Prozess um Verfolgungsfahrt am Spielplatz

Prozess um Verfolgungsfahrt am Spielplatz

Kinderstreit als Anlass? Angeklagter (33) gibt angeblichem Opfer (42) die Schuld.

Wuppertal. Wegen eines gefährlichen Eingriffs in den Straßenverkehr und Verstoßes gegen das Waffengesetz muss sich seit Dienstag ein 33 Jahre alter Mann vor dem Amtsgericht verantworten. Am 22. Juni 2011 soll er mit seinem Fiat Panda mehrfach auf das mutmaßliche Opfer (42) und dessen fünf Kinder mit hohem Tempo zugefahren und sie auf dem Fußgängerweg der Grafenstraße in Wichlinghausen regelrecht verfolgt haben. Zudem habe er dem Vater einen geladenen Revolver an den Kopf gehalten. Der 42-Jährige habe in Notwehr dem Angeklagten mehrfach ins Gesicht geschlagen. Seine Kinder konnten sich laut Anklage zwischen parkende Autos retten.

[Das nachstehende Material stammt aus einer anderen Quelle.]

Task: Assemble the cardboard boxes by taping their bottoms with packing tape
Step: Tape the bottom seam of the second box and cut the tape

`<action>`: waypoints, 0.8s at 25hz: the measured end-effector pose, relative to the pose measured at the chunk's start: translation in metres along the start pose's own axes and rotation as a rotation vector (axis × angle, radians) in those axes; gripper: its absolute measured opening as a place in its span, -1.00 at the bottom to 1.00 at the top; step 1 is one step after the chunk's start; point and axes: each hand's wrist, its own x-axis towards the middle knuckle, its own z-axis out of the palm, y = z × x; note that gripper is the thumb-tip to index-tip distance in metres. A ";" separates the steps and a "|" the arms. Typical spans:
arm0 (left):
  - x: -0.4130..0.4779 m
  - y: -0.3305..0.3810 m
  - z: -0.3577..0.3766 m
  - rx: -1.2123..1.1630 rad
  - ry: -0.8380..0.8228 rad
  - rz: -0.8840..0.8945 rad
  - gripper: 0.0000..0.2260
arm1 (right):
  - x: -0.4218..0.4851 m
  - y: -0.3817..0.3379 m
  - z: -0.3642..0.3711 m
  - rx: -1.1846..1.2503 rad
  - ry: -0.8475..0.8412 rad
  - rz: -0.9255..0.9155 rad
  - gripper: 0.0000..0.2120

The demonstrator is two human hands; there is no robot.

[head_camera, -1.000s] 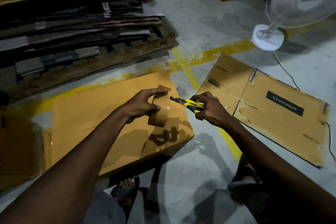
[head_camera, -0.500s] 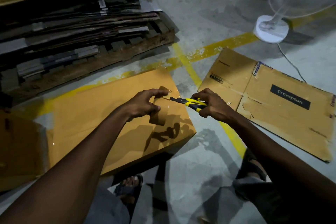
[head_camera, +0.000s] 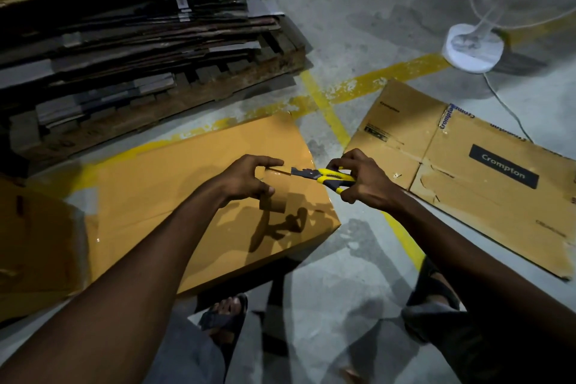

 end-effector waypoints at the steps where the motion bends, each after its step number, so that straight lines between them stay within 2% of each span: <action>1: -0.001 0.000 -0.001 -0.022 0.003 -0.011 -0.44 | -0.001 -0.001 0.001 -0.003 0.009 -0.007 -0.44; 7: -0.004 -0.005 -0.007 -0.114 -0.139 -0.075 -0.44 | -0.003 -0.001 0.001 -0.033 0.040 -0.056 -0.35; 11: 0.003 -0.006 0.002 -0.169 -0.043 -0.062 -0.43 | -0.002 0.005 0.001 -0.039 -0.026 -0.045 -0.33; 14: 0.014 -0.003 0.017 -0.161 0.029 0.011 -0.39 | 0.001 0.017 0.001 0.008 -0.160 -0.003 -0.51; 16: 0.022 0.001 0.033 -0.104 0.032 0.055 -0.35 | 0.007 0.022 0.000 0.183 -0.218 0.081 -0.72; 17: 0.025 0.002 0.043 -0.067 0.034 0.075 -0.32 | 0.009 0.023 0.000 0.321 -0.230 0.119 -0.76; 20: 0.040 0.007 0.084 0.019 0.030 0.143 -0.20 | 0.007 0.038 -0.001 0.639 -0.217 0.204 -0.73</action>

Grund für den Zwischenfall soll ein Kinderstreit auf dem Spielplatz am Görlitzer Platz gewesen sein. Der Sohn des Angeklagten habe dort die Kinder des 42-Jährigen geschlagen. Der Angeklagte behauptete, dass die Kinder seinen Sohn zum Weinen gebracht hätten, und wies die Vorwürfe der Anklage zurück. Seine Version: Als er von dem Streit auf dem Spielplatz erfahren habe, sei er losgefahren, um seinen Sohn zu finden. Als er dabei auf den 42-Jährigen getroffen sei, habe der ihn durch das offene Autofenster gewürgt.

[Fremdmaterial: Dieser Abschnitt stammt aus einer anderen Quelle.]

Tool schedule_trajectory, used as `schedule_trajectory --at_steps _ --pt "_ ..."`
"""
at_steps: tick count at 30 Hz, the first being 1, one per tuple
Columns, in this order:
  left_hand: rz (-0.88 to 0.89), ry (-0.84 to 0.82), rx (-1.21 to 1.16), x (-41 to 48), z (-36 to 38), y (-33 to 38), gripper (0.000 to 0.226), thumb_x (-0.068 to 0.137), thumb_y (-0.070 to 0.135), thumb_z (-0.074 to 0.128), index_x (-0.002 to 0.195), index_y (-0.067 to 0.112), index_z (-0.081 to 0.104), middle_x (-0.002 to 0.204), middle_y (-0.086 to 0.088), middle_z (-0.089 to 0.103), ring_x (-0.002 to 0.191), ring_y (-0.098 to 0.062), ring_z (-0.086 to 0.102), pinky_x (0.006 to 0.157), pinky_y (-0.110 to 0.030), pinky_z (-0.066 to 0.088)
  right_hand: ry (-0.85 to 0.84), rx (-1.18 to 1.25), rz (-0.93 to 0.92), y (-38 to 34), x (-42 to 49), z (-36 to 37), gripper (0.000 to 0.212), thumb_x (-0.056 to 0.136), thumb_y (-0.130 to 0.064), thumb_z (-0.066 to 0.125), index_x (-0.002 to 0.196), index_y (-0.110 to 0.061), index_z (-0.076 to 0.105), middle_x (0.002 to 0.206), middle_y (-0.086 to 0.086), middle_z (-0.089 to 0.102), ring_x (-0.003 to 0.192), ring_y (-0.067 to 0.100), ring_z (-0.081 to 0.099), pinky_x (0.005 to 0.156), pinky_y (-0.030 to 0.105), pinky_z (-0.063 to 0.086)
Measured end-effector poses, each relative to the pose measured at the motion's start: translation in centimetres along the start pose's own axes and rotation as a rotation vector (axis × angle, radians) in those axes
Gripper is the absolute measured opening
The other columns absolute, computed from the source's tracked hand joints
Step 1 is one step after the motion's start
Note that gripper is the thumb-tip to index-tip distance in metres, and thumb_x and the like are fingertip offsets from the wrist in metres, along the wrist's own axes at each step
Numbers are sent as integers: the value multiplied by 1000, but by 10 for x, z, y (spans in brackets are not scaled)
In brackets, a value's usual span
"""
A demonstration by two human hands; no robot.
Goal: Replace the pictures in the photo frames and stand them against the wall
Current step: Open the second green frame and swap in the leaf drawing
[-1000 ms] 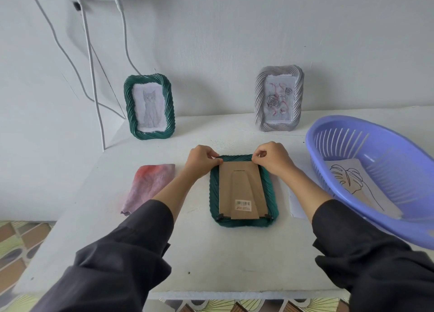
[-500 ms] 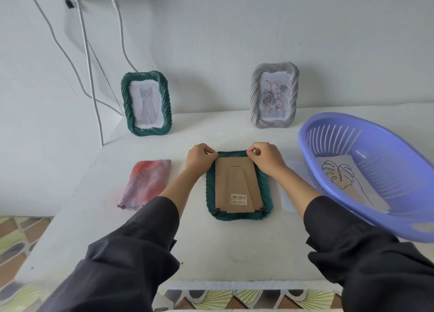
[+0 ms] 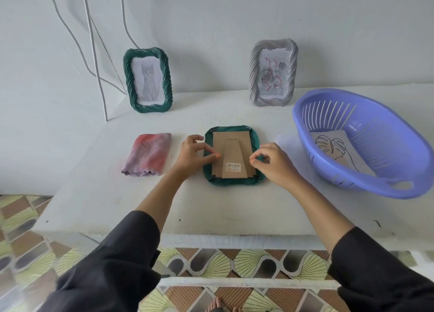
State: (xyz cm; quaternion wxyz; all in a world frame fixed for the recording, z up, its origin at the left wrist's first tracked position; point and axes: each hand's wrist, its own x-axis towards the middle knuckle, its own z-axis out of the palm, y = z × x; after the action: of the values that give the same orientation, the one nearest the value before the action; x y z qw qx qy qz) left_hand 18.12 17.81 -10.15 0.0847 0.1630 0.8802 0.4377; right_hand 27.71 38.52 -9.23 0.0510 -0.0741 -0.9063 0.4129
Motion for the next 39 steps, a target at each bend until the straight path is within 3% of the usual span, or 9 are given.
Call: schedule_trajectory --at_steps 3,7,11,15,25,29,35,39 --pt "15 -82 19 -15 -7 4 14 69 30 80 69 35 66 129 8 36 132 -16 26 110 -31 22 -33 24 6 3 -13 -2 8 86 -15 61 90 -14 68 137 5 44 129 12 41 97 21 29" --pt "22 -222 104 -30 -16 6 29 59 24 86 72 41 67 147 7 28 137 -17 17 117 -37 16 -110 67 -11 6 -25 -6 11 84 -23 67 95 -20 65 152 3 27 142 10 24 103 19 18" --pt "49 -255 147 -34 -18 5 36 55 23 89 71 46 66 153 5 23 140 -20 14 117 -38 15 -189 60 -60 9 -28 -6 26 72 -26 78 91 -25 60 155 7 19 145 8 9 105 19 16" --pt "49 -265 143 -34 -16 5 32 54 25 89 69 45 68 153 6 23 141 -20 14 118 -45 15 -186 46 -87 10 -28 -4 31 70 -22 80 79 -35 54 155 12 18 146 13 10 106 20 18" --pt "13 -343 124 -40 -18 12 27 65 18 83 77 37 69 157 12 14 146 -16 -12 118 -39 -4 -170 12 -93 9 -32 0 21 72 -22 78 75 -33 60 156 13 15 147 16 6 109 25 16" --pt "37 -390 125 -41 -17 12 22 70 18 79 74 37 68 157 11 14 145 -14 -15 118 -36 -7 -157 -14 -89 10 -30 0 24 70 -27 79 69 -41 60 156 12 14 146 20 9 117 38 18" --pt "25 -397 74 -42 -17 11 22 70 14 80 76 32 69 155 10 21 142 -3 -5 117 -30 -6 -178 -32 -75 4 -31 -5 17 70 -22 80 79 -25 65 154 15 22 147 17 9 118 45 16" --pt "-24 -201 -283 -35 -18 10 27 75 4 74 85 29 68 152 6 30 143 -10 18 113 -27 12 -288 6 -32 -1 -26 -19 30 72 -29 78 98 -35 64 154 10 18 146 12 10 109 25 18"
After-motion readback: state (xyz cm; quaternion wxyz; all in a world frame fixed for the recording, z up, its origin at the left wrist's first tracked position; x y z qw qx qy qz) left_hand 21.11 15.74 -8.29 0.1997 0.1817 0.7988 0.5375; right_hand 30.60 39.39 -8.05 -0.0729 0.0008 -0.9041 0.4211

Der älteste Sohn (20) des 42-Jährigen habe gegen den Panda getreten. In seiner Not habe er den Rückwärtsgang eingelegt und sei weggefahren. Der Streit ging offenbar weiter: Ein zweites Mal soll der 42-Jährige mit seinem Sohn (20) den Angeklagten auf der Liegnitzer Straße aufgehalten haben, als sie schreiend vor das Auto gesprungen seien. Er habe mit einem Schlenker ausweichen müssen, sagte der 33-Jährige.

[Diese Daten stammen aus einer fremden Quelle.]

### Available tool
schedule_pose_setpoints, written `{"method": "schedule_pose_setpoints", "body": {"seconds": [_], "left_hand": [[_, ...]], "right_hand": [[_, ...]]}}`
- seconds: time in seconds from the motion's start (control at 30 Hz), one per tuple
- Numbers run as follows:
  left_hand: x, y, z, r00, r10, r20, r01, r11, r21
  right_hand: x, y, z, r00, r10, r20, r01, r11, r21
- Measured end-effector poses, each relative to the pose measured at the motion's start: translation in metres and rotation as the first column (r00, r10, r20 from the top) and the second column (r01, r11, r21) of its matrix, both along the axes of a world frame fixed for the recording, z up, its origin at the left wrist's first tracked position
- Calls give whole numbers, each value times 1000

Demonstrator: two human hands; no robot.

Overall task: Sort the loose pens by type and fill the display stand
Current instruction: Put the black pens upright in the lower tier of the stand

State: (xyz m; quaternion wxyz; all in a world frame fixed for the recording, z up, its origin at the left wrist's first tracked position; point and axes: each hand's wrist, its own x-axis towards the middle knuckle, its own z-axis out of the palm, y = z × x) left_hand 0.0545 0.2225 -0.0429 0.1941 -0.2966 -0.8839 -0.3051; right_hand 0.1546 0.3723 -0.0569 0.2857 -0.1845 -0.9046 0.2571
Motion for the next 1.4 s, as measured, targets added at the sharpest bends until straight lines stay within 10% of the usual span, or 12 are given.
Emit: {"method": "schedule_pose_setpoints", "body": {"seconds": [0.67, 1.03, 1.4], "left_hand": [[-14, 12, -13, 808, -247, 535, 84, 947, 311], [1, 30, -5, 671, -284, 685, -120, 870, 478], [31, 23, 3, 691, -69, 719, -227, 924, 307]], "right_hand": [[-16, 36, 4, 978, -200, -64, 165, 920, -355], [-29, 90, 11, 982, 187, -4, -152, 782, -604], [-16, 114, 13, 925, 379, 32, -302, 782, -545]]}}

Und der Revolver? Bei der Waffe handelt sich um eine Schreckschusspistole, mit der man unter anderem auch Leuchtkugeln verschießen kann: „Es hört sich vielleicht blöd an, aber ich habe den Revolver für Silvester gekauft, damit ich die Raketen nicht alle einzeln anzünden musste“, beteuert der Angeklagte am gestrigen Dienstag vor Gericht. „Ich wollte nicht, dass mein Sohn die Waffe findet“, sagte er. Seine Wohnung sei kein sicherer Aufbewahrungsort, deswegen habe er die Waffe auf dem Rücksitz seines Fiat deponiert. Auf Nachfrage des Staatsanwalts, warum das Auto ein sicherer Ort für die Waffe sei, antwortete der Angeklagte: „Mein Sohn ist etwas übergewichtig — er kann in dem Fiat nicht hinten sitzen.“

Ein Urteil gab es am Dienstag noch nicht. Sechs Zeugen — darunter der 20 Jahre alte Sohn des angeblichen Opfers sind nicht vor Gericht erschienen. Der Prozess wird Anfang Februar fortgesetzt. Unter anderem sollen dann neun weitere Zeugen gehört werden.